# WHAT TO DO
Only the lines below starting at the one that contains "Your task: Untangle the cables" and ending at the one that contains "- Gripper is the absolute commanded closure" are to be reproduced, exactly and with both ends kept.

# RECORDS SUPPLIED
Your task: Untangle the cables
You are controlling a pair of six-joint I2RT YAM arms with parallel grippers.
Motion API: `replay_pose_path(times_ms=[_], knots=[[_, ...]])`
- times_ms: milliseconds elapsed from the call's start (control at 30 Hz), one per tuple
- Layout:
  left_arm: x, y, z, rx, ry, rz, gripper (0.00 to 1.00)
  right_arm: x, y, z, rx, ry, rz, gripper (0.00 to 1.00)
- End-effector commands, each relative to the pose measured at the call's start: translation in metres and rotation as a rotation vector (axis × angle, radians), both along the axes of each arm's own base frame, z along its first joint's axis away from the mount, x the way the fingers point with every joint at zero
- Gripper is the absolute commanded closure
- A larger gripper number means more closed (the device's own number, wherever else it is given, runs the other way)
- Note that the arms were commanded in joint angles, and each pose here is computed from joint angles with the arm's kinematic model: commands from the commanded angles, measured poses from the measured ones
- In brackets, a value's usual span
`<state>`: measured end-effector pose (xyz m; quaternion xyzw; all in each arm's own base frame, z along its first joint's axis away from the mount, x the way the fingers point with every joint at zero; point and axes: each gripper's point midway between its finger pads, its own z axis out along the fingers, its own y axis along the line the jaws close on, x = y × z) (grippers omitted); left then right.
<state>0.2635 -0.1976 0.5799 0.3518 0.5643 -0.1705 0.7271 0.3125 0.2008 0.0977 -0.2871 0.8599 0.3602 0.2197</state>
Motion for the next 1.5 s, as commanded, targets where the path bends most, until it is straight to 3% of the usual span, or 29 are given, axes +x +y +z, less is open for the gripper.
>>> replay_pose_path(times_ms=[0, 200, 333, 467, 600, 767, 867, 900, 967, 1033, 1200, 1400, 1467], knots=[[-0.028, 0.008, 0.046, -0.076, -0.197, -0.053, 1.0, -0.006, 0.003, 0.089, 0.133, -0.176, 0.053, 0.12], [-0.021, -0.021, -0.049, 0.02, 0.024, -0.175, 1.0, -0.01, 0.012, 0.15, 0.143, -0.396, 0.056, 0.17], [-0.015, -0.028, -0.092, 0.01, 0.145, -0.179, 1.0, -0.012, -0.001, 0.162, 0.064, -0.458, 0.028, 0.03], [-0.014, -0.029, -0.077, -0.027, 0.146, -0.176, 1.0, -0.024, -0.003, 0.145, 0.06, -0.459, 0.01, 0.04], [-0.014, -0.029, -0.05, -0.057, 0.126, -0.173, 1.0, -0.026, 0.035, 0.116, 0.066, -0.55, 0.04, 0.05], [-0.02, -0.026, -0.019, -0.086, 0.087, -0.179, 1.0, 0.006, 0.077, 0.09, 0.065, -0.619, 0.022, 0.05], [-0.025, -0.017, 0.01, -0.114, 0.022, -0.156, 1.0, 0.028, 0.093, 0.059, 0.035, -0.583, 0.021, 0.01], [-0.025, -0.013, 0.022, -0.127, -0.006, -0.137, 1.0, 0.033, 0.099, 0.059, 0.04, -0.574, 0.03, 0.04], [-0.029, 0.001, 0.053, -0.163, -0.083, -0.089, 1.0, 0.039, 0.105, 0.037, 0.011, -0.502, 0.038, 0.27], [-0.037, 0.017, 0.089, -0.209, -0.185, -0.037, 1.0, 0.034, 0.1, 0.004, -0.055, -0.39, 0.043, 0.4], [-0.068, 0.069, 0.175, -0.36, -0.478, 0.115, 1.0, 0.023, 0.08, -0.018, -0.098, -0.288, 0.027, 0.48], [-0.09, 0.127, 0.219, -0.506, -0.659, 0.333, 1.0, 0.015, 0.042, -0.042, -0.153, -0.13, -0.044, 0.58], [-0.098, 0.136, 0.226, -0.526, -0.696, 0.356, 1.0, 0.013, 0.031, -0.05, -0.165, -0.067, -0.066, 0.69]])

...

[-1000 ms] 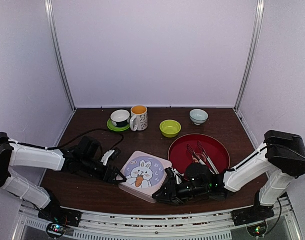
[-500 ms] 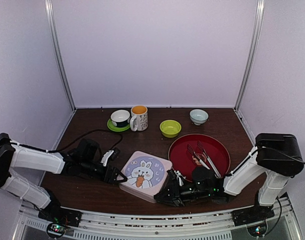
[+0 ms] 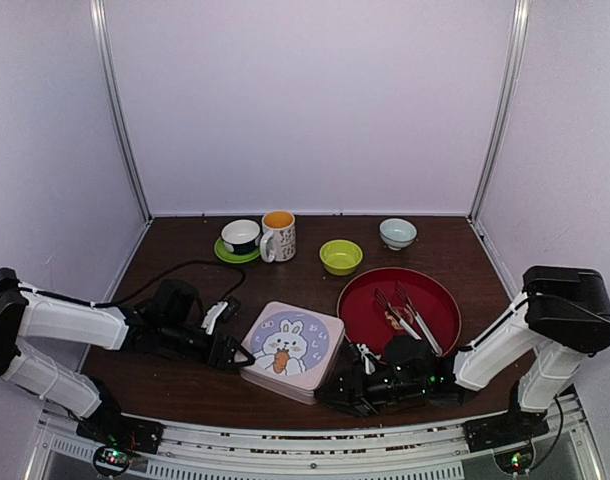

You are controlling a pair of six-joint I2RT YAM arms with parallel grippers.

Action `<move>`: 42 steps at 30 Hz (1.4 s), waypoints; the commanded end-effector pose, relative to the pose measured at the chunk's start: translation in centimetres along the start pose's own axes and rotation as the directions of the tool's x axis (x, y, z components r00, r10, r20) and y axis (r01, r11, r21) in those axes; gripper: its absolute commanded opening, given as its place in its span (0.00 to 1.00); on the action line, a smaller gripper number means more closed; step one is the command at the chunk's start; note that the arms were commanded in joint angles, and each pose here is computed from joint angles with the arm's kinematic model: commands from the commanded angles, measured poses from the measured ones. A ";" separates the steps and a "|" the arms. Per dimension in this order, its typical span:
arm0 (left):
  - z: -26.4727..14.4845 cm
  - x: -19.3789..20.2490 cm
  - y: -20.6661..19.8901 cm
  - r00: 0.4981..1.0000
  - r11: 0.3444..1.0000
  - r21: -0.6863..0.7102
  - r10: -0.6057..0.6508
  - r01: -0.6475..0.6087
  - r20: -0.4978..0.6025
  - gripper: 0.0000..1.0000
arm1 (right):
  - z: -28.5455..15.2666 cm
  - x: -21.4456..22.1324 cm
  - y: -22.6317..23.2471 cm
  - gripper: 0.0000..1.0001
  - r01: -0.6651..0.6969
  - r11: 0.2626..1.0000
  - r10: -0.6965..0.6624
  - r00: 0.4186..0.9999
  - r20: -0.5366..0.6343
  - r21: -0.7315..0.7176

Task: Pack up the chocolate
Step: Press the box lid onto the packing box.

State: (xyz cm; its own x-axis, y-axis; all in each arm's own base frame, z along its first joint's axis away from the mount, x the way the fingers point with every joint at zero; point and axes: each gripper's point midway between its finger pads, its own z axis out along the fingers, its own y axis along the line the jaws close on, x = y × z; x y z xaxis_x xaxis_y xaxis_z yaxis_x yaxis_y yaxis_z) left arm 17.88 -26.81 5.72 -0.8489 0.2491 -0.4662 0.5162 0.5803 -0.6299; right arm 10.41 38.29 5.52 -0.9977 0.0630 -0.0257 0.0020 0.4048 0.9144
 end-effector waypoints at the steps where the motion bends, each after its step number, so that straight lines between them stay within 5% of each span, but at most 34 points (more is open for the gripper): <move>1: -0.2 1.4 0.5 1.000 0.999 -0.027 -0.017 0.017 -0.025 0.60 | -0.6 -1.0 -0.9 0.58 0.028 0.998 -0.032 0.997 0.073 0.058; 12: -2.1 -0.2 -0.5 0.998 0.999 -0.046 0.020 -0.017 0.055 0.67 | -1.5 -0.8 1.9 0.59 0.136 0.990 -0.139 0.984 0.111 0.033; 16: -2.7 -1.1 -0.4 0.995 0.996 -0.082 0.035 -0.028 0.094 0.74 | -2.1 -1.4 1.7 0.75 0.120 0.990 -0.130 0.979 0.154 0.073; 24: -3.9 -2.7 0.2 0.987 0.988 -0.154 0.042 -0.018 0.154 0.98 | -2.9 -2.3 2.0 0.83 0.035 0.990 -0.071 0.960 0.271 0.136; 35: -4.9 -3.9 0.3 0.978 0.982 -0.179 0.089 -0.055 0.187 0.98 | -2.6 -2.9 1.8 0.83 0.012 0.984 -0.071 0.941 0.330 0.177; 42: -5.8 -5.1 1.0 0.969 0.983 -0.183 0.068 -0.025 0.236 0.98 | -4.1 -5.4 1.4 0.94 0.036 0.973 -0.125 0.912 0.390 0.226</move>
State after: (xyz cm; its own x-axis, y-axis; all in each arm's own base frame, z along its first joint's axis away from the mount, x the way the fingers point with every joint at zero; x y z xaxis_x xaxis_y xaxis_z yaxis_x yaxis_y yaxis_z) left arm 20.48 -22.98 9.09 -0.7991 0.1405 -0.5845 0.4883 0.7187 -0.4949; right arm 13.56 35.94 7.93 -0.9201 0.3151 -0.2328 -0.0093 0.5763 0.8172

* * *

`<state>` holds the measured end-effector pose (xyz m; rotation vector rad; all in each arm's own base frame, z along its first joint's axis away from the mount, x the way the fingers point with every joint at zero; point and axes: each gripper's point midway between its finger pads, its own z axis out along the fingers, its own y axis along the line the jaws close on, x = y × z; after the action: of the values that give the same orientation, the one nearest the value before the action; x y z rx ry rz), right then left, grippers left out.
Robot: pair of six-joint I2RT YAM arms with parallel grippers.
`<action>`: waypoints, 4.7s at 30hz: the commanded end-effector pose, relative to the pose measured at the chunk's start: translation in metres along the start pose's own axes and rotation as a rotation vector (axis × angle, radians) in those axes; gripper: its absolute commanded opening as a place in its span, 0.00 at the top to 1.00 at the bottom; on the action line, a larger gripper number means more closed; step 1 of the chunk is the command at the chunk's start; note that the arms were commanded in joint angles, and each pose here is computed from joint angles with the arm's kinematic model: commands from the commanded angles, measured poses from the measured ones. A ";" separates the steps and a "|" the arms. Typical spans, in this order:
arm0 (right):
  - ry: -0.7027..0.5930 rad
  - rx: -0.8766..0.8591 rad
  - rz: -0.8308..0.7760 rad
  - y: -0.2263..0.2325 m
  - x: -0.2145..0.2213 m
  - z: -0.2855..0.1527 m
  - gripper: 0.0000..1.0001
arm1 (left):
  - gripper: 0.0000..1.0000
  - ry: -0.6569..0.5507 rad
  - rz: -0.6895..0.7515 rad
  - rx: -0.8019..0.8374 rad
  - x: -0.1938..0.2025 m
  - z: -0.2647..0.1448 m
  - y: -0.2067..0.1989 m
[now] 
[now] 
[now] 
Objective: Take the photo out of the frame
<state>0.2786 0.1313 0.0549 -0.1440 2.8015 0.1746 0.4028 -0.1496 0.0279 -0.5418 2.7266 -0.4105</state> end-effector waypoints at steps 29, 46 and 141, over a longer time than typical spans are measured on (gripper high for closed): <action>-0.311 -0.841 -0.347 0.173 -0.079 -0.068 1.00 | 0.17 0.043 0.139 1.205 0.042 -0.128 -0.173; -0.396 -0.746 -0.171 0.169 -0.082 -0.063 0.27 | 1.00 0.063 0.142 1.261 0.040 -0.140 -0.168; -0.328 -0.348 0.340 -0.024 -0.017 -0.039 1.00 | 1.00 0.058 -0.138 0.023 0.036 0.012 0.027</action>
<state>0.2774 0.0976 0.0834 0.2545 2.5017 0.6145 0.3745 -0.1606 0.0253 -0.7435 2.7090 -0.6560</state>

# SOLUTION TO THIS PROBLEM
Your task: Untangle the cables
You are controlling a pair of six-joint I2RT YAM arms with parallel grippers.
Motion API: `replay_pose_path(times_ms=[_], knots=[[_, ...]])`
- times_ms: milliseconds elapsed from the call's start (control at 30 Hz), one per tuple
- Layout:
  left_arm: x, y, z, rx, ry, rz, gripper (0.00 to 1.00)
  right_arm: x, y, z, rx, ry, rz, gripper (0.00 to 1.00)
- End-effector commands, each relative to the pose measured at the call's start: translation in metres and rotation as a rotation vector (axis × angle, radians), both along the axes of each arm's own base frame, z along its first joint's axis away from the mount, x the way the fingers point with every joint at zero
- Gripper is the absolute commanded closure

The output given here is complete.